Le requérant dit avoir constaté que sa proposition technique a été largement sous-évaluée. Aussi que la commission d’évaluation ait jugé que l’expert n’a ni références similaires, ni expérience dans la région; les sous-critères adéquation pour la mission et l’expérience dans la région et langue ont été notés zéro (0) point. Que ce cas est valable pour d’autres experts. Qu’il en est de même pour les critères “expérience des consultants pertinente pour la mission” et “conformité du plan de travail et de la méthode proposée aux termes de référence” pour lesquels il conteste les notes.
Compte tenu de ces arguments, le groupement conteste les résultats de l’évaluation technique et demande la reprise de l’évaluation.

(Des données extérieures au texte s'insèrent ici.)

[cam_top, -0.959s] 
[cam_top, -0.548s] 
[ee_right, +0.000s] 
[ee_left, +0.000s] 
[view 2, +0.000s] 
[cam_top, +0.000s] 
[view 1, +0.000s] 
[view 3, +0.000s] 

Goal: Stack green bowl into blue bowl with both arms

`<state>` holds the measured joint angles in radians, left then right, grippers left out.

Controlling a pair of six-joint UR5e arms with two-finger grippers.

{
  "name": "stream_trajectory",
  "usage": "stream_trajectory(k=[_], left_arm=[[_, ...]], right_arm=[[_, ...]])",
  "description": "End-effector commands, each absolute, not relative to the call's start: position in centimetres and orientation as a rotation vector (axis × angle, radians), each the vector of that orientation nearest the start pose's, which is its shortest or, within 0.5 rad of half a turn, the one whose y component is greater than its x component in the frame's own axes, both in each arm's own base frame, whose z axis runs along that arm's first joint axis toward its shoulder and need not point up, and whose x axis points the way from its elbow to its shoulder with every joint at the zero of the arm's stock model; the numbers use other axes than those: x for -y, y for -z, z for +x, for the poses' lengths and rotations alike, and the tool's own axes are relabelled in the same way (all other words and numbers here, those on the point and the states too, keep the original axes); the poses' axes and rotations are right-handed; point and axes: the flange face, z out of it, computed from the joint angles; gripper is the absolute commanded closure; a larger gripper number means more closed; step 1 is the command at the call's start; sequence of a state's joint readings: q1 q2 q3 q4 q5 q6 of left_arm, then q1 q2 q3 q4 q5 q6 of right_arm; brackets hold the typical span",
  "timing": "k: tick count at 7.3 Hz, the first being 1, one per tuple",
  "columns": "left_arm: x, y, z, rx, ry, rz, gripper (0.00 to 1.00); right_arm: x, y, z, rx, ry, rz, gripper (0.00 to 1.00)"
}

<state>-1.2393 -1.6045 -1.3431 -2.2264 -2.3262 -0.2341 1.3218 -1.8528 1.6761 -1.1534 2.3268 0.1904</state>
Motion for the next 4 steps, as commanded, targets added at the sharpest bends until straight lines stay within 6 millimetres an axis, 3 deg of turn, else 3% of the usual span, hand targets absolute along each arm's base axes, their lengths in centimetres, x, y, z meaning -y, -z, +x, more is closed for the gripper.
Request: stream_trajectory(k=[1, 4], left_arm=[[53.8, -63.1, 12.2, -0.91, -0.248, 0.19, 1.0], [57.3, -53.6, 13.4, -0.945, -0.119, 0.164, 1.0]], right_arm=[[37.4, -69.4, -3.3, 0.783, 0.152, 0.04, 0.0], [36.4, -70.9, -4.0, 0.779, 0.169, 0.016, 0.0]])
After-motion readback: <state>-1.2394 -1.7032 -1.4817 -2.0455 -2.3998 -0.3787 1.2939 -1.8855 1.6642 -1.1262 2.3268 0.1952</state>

A son tour, la direction des finances et du matériel du ministère de l’Education nationale a apporté la riposte. Au cours de l’évaluation des offres, la sous-commission technique a constaté des insuffisances dans la proposition technique du requérant qui sont contestées par ce dernier dans son auto-évaluation, comme l’expérience de consultants pertinente pour la mission. Aussi, le groupement GIDI/Triumphus a présenté des références qui ne sont pas toutes conformes aux critères requis, c’est-à-dire des marchés similaires exécutés dans le cadre de l’enseignement secondaire. En effet, il n’a soumis que quatre (4) références conformes qui correspondent à 6points contre 10 points que le requérant s’est attribué dans son auto-évaluation. Cette insuffisance apparait également au niveau des références présentées par le personnel clé du groupement. En plus, la sous-commission a décelé un certain nombre d’irrégularités qui font l’objet de saisine du CRD par la DFM. Etc. Après analyse du recours suite aux moyens développés par les deux parties, le Comité de règlement des différends de l’Autorité de régulation des marchés publics et des délégations de service public a rendu la décision suivante : “Déclare que le recours du groupement GIDI/Triumphus est recevable ; constate que la proposition technique dudit groupement comporte des irrégularités liées à un problème d’authenticité des informations y contenues ; dit que les motifs de contestation du requérant ne sont pas fondés ; ordonne la poursuite de la procédure de passation du marché en cause ; s’autosaisit du dossier en ce qui concerne les informations suspicieuses dans la proposition technique du groupement…”.